FactorialValue DW ? ;labels defining the addresses of two word-
Factorial DW ? ;sized data variables, uninitialized.
.CODE ;directive for start of code segment.
FiveFactorial PROC ;name of subroutine or procedure.
mov ax,@data ;load ax register with address of data for
mov ds,ax ;transfer to data segment register.
mov [FactorialValue],1 ;move 1 into variable FactorialValue.
mov [Factorial],2 ;move 2 into variable Factorial.
mov cx,4 ;move 4 to count register to control loops.
FiveFactorialLoop: ;label giving address of next instruction.
mov ax,[FactorialValue] ;move variable FactorialValue to ax register
mul [Factorial] ;for multiplication by variable Factorial.
mov [FactorialValue],ax ;move result of multiplication to variable.
inc [Factorial] ;increment variable Factorial by 1.
loop FiveFactorialLoop ;loop instruction to label FiveFactorialLoop.
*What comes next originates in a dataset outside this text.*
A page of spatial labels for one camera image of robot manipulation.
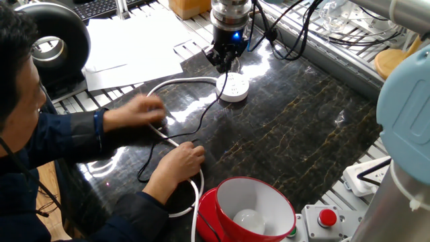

ret ;return from subroutine.
FiveFactorial ENDP ;directive to mark the end of the procedure.
END ;directive to end assembler code.
The labels FactorialValue and Factorial are equivalent to the addresses of
two 16-bit variables. The label FiveFactorial is the name of the
subroutine (or function or procedure) containing code called from another
part of the program. Finally, the label FiveFactorialLoop is equivalent to
the address of the instruction: move ax,[FactorialValue]
so the LOOP at the end of the code can branch back to that instruction.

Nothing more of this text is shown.